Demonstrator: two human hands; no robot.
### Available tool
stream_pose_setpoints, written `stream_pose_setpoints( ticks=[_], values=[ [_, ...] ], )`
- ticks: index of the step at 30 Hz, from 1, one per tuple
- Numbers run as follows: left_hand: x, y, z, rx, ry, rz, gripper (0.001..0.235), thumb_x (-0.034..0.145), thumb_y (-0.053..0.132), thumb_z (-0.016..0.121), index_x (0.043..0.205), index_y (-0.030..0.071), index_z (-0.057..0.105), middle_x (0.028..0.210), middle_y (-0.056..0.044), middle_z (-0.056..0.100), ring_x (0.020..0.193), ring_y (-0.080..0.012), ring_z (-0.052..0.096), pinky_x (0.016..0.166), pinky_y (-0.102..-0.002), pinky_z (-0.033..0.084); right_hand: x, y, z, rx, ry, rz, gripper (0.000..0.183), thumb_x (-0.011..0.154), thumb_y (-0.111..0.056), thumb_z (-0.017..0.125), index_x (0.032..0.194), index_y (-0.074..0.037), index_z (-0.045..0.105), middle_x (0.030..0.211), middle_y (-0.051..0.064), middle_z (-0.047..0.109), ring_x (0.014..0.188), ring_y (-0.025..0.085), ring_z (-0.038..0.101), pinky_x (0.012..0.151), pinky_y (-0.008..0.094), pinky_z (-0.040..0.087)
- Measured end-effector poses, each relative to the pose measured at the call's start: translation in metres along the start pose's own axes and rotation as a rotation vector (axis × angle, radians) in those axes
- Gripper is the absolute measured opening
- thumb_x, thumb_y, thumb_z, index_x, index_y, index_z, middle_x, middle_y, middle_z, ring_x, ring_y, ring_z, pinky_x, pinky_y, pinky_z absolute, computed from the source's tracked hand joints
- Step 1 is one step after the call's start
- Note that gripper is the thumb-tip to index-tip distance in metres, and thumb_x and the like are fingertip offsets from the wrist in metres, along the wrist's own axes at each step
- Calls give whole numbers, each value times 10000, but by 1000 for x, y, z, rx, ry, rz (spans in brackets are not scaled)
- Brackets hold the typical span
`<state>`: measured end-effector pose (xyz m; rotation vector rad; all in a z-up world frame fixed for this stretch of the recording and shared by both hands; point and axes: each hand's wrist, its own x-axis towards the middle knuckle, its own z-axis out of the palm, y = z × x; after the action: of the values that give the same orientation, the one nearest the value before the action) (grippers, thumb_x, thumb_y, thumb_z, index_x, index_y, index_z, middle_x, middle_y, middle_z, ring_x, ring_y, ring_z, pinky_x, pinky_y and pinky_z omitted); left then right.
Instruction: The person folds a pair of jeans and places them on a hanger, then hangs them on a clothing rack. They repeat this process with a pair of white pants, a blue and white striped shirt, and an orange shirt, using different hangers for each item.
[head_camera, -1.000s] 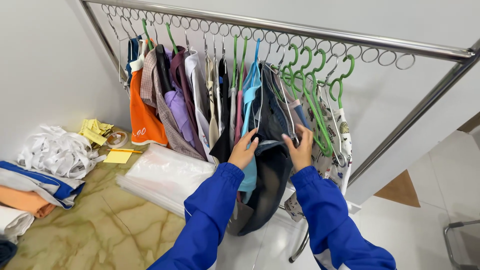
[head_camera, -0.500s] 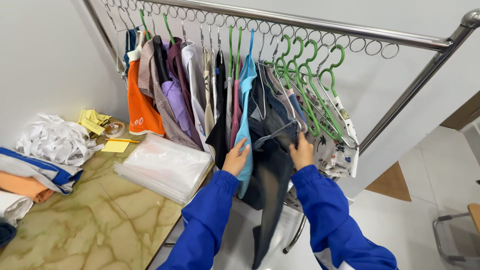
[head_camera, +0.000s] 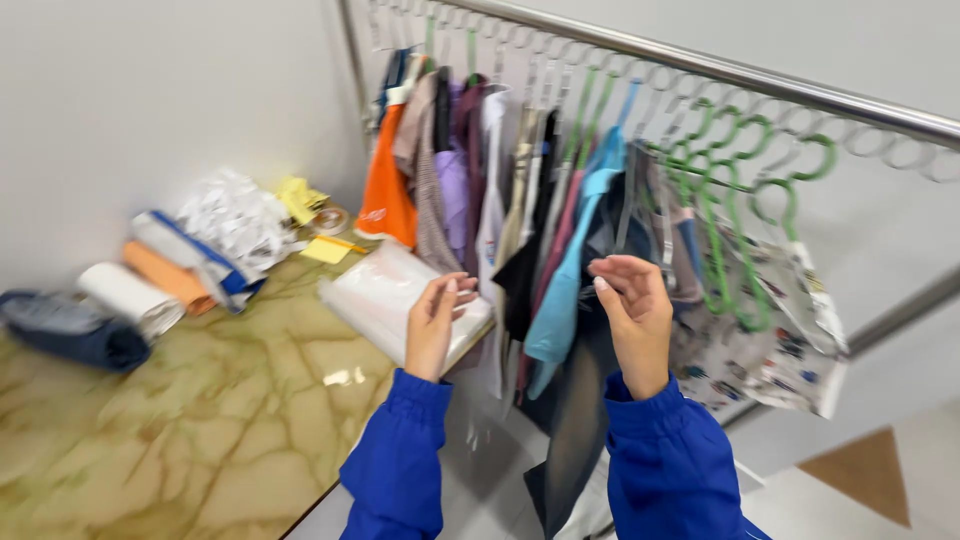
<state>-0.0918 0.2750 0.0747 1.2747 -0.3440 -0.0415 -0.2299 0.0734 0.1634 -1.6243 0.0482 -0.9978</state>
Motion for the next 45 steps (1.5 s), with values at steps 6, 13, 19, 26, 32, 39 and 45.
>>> stream_pose_setpoints(
  ticks=[6,13,19,26,32,39,45],
  values=[
    [-37,54,-129,9,351,80,256,1063,270,530,1175,126,710,1112,-77,759,994,-170,725,858,-266,549,-23,-19,100,249,-249,233,140,939,31,637,1078,41,632,1045,215,728,968,250,738,916,393,602],
    [-85,73,-286,21,688,74,238,1060,268,555,1137,124,729,1110,-96,766,1005,-202,741,884,-315,560,-66,8,240,371,-503,409,141,952,7,617,1090,39,618,1053,213,698,985,254,712,945,419,581],
    [-97,43,-415,-64,836,1,230,1052,273,568,1142,123,719,1127,-84,754,982,-183,729,824,-260,544,-112,5,374,355,-662,518,153,965,-11,607,1105,46,630,1020,237,699,970,293,724,936,446,589],
    [-75,-25,-545,-126,857,-229,219,1022,292,616,1142,136,713,1133,-80,755,949,-179,732,748,-237,539,-154,24,494,281,-747,631,175,948,-22,632,1106,54,647,1003,233,713,966,299,725,913,418,581],
    [0,-104,-620,-77,871,-458,623,864,458,818,1342,178,533,1327,-101,595,1161,-261,621,796,-392,582,-160,42,531,172,-685,676,188,954,-23,624,1122,58,643,999,245,714,969,316,726,907,432,576],
    [93,-30,-610,495,809,-539,1278,767,507,875,1622,214,-29,1605,-310,-45,1471,-529,242,1108,-647,408,-148,53,537,7,-585,692,171,955,-43,643,1101,44,668,985,228,726,973,311,725,894,434,572],
    [136,-132,-655,933,962,-202,996,713,327,901,1517,258,318,1650,-273,-13,1406,-632,258,1031,-698,404,-133,69,523,-69,-531,733,169,942,-76,626,1082,7,670,1025,212,781,1002,279,754,886,367,589]
  ],
)
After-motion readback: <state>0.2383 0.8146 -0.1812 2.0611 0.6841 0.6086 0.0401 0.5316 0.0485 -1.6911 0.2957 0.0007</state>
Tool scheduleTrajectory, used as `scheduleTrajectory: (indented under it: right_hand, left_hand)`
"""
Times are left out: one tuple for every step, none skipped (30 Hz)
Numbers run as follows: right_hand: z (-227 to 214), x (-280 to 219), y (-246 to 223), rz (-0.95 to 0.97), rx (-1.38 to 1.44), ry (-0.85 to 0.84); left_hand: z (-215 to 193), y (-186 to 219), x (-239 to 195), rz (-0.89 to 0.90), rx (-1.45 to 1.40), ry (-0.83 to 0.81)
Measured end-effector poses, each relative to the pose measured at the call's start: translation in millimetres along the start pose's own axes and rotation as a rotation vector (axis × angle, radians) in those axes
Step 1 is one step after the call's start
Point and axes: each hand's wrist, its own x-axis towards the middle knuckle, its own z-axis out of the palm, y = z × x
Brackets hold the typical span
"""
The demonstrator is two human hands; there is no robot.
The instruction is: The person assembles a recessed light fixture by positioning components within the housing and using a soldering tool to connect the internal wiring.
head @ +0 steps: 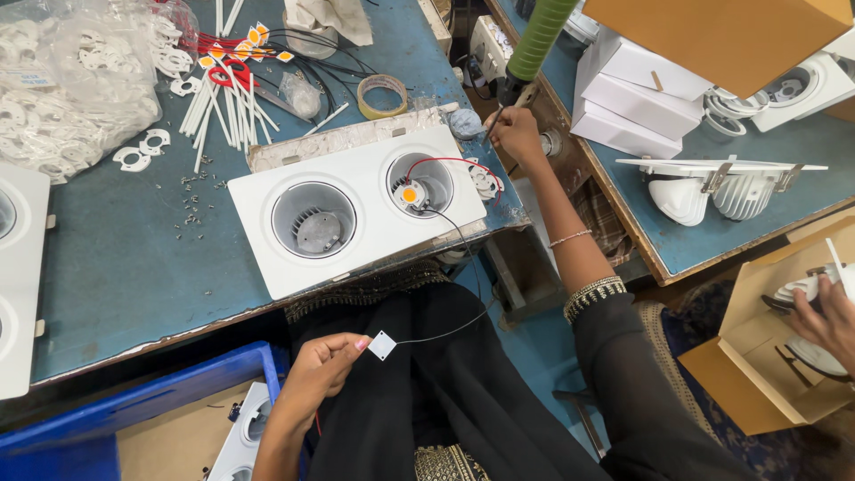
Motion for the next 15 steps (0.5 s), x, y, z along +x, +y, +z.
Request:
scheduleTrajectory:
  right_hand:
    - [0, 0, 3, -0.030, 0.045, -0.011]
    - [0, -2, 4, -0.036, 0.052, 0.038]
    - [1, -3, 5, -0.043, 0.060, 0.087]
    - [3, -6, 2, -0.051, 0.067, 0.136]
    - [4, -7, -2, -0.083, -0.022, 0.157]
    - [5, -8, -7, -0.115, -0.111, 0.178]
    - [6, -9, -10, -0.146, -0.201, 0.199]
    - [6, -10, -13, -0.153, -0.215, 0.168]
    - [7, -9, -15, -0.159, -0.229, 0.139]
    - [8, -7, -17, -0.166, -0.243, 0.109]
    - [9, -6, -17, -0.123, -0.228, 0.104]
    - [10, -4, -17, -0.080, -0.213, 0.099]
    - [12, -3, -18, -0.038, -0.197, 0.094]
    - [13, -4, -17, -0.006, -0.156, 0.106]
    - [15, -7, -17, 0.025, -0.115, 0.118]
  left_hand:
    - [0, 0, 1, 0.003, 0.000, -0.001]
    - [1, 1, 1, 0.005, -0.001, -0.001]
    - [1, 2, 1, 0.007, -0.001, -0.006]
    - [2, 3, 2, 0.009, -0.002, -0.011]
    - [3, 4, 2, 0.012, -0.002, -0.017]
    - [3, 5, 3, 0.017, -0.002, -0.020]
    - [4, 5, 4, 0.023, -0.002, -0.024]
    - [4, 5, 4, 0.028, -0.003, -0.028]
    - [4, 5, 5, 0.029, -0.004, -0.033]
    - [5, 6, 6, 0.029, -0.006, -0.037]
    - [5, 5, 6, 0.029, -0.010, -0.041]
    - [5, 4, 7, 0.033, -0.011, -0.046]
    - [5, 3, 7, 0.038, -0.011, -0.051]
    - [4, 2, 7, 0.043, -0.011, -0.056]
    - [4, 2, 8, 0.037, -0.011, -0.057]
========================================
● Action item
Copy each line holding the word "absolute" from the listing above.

● Exercise output
- Gripper is the absolute measured opening
- thumb_x, thumb_y, thumb_z, index_x, index_y, index_z, middle_x, middle_y, middle_z, ring_x, ring_y, ring_z, pinky_x, pinky_y, pinky_z absolute, computed from the source's tracked hand joints

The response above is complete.